**DIRECTIONS FOR THIS TASK**
Find the word "camera" in the records and copy every line where it occurs.

**AVAILABLE DATA**

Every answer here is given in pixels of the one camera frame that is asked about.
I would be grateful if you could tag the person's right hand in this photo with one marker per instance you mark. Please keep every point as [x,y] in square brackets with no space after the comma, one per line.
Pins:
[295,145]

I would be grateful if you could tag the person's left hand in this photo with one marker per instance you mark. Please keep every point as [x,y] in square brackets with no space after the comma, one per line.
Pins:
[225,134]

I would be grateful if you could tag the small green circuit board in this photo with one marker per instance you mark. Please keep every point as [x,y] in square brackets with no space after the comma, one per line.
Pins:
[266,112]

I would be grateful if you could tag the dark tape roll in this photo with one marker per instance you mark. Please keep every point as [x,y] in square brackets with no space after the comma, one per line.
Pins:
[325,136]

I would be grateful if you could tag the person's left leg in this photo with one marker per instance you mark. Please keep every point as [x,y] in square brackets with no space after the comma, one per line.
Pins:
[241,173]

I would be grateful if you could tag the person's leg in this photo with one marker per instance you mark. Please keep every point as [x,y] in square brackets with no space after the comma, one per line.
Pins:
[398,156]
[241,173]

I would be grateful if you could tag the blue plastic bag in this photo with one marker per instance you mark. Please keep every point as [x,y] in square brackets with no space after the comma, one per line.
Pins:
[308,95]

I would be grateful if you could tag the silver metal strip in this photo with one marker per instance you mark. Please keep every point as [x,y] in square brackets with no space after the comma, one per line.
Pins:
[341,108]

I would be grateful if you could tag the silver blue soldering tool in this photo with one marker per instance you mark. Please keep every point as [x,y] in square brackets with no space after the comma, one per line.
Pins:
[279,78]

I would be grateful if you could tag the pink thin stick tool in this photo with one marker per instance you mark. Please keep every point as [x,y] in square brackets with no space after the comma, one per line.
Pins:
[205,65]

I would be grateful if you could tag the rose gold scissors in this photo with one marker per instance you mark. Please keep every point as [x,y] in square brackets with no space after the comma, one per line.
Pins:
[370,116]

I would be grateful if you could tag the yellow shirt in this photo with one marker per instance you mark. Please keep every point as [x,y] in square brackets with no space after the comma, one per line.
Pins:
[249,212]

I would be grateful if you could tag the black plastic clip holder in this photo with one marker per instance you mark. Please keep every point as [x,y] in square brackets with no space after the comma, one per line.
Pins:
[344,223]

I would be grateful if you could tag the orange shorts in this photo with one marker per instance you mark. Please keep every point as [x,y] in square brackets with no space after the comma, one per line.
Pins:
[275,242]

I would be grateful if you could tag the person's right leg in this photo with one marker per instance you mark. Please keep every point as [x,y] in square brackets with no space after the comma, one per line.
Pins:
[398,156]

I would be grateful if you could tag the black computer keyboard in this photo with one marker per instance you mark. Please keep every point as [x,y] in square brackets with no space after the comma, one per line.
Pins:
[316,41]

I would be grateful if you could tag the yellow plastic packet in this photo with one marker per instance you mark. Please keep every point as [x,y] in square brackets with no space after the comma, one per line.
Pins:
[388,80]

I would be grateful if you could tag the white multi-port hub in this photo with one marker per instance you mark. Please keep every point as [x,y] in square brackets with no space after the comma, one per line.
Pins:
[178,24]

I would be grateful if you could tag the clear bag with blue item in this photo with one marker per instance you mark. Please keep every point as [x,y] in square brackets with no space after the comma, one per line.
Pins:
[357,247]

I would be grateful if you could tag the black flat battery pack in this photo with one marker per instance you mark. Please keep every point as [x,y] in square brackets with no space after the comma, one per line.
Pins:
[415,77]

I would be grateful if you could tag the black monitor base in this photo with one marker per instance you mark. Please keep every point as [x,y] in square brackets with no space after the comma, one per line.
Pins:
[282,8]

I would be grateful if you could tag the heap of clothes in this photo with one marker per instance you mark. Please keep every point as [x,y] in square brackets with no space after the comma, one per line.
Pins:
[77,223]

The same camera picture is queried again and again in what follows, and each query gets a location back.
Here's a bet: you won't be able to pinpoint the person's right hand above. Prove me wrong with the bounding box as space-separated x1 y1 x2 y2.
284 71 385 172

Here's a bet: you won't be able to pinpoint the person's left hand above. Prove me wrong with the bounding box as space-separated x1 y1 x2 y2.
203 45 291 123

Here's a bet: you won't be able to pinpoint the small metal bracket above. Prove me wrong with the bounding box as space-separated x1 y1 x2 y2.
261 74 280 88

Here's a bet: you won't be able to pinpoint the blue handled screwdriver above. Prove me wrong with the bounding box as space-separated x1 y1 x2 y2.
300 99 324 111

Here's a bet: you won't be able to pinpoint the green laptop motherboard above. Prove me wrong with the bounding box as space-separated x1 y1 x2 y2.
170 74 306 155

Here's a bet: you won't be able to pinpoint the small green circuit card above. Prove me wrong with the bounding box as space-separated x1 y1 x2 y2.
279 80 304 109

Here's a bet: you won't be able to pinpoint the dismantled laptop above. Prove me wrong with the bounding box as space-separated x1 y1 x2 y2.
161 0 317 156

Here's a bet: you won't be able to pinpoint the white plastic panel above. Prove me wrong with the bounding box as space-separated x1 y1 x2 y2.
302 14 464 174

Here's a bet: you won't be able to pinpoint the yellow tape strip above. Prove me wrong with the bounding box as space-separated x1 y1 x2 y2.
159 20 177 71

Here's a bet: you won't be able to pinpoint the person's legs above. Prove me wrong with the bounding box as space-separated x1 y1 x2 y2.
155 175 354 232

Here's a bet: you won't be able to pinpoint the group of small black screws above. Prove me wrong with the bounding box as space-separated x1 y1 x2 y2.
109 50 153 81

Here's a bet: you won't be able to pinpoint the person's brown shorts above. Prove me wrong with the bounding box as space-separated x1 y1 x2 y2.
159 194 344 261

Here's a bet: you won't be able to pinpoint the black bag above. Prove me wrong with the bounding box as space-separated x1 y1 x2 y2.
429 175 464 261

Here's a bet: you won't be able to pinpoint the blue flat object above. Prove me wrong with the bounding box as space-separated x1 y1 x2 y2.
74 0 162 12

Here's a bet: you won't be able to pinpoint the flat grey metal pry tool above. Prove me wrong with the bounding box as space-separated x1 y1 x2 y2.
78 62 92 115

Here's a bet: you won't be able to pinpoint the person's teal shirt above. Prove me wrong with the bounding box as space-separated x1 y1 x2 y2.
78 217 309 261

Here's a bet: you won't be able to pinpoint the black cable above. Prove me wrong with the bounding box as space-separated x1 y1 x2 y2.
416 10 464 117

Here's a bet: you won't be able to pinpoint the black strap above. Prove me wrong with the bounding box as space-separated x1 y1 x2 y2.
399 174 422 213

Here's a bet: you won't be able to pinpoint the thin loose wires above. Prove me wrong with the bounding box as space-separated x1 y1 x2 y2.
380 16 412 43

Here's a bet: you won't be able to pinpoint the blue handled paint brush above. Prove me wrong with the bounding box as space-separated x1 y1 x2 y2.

**TASK OUTPUT**
Every answer here is given in pixels of the one camera frame that is asked about.
The same camera picture is queried again and again in what follows, and each query gets a location back.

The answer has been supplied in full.